▸ **Your instructions**:
The answer should be every line below, repeated exactly, with the images left out.

▸ **Data segment**:
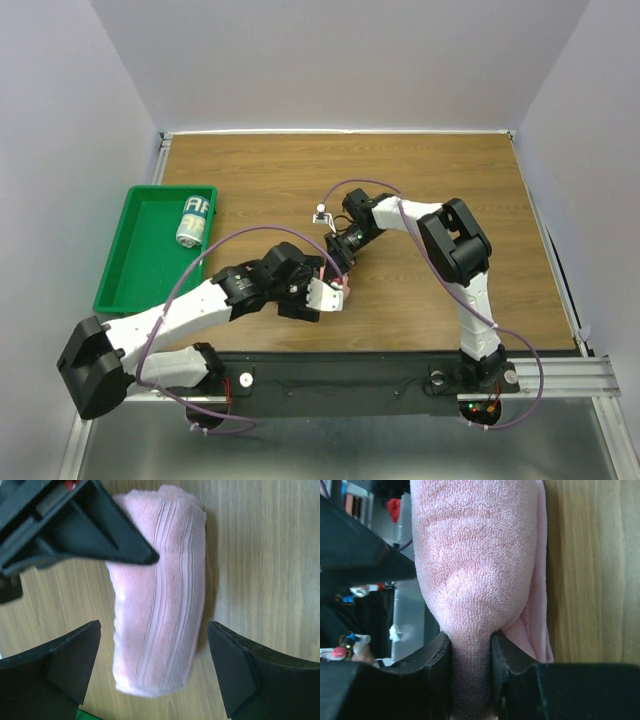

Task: Roll the towels
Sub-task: Roll the towel

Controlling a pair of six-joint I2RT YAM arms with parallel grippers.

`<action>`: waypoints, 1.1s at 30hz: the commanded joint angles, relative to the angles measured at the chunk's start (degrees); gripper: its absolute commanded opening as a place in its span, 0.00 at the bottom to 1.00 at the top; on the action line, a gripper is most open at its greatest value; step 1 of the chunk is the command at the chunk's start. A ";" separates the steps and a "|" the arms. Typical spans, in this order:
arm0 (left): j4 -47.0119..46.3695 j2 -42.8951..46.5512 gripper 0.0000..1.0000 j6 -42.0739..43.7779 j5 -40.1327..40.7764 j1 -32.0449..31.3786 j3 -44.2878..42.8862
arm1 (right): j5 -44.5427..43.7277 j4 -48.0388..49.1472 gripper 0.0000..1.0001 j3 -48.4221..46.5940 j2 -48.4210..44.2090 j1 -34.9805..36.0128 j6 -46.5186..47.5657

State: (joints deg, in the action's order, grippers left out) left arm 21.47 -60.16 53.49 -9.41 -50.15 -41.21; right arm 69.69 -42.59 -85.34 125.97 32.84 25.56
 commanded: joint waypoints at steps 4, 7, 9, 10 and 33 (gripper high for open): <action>-11.45 -7.16 0.99 3.81 5.37 -4.95 3.50 | -5.27 -4.87 0.01 0.35 3.93 0.21 2.74; -13.12 -10.57 0.99 3.72 4.75 -5.83 4.91 | -5.27 -5.14 0.01 0.26 4.45 0.21 3.18; -15.57 -12.43 0.99 3.37 6.24 -5.84 6.14 | -4.83 -5.49 0.01 0.09 4.63 0.21 3.79; -16.63 -14.00 0.99 3.28 6.94 -5.92 6.66 | -4.74 -5.57 0.01 0.00 4.72 0.21 3.88; -1.98 -19.73 0.10 -4.18 0.45 -5.49 1.23 | -14.58 -16.12 1.00 -6.85 -1.43 -13.40 7.13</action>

▸ **Response to this exercise**:
Task: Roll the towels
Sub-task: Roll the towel

Controlling a pair of six-joint I2RT YAM arms with parallel grippers.

`<action>`: waypoints, 1.1s at 30hz: the commanded joint angles, relative to the angles measured at the chunk's start (degrees); gripper: its absolute commanded opening as a place in its span, 0.00 at the bottom to 1.00 at the top; on the action line, a gripper is most open at its greatest value; step 1 of the chunk is the command at the chunk's start. A ";" separates the steps and a "|" the arms. Typical spans, in this order:
arm0 (left): j4 -47.0119..46.3695 j2 -42.8951..46.5512 gripper 0.0000..1.0000 j6 -42.0739..43.7779 j5 -40.1327..40.7764 j1 -32.0449..31.3786 j3 -44.2878..42.8862
arm1 (right): j5 -44.5427..43.7277 j4 -48.0388..49.1472 gripper 0.0000..1.0001 j3 -48.4221..46.5940 j2 -48.4210..44.2090 j1 -34.9805..36.0128 j6 -46.5186..47.5657

State: (joints deg, in the action's order, grippers left out) left arm 21.47 -60.16 53.49 -9.41 -50.15 -41.21; right arm 69.69 -42.59 -85.34 125.97 32.84 25.56
 commanded: joint waypoints at steps 4, 7, 9, 10 and 33 (gripper high for open): <action>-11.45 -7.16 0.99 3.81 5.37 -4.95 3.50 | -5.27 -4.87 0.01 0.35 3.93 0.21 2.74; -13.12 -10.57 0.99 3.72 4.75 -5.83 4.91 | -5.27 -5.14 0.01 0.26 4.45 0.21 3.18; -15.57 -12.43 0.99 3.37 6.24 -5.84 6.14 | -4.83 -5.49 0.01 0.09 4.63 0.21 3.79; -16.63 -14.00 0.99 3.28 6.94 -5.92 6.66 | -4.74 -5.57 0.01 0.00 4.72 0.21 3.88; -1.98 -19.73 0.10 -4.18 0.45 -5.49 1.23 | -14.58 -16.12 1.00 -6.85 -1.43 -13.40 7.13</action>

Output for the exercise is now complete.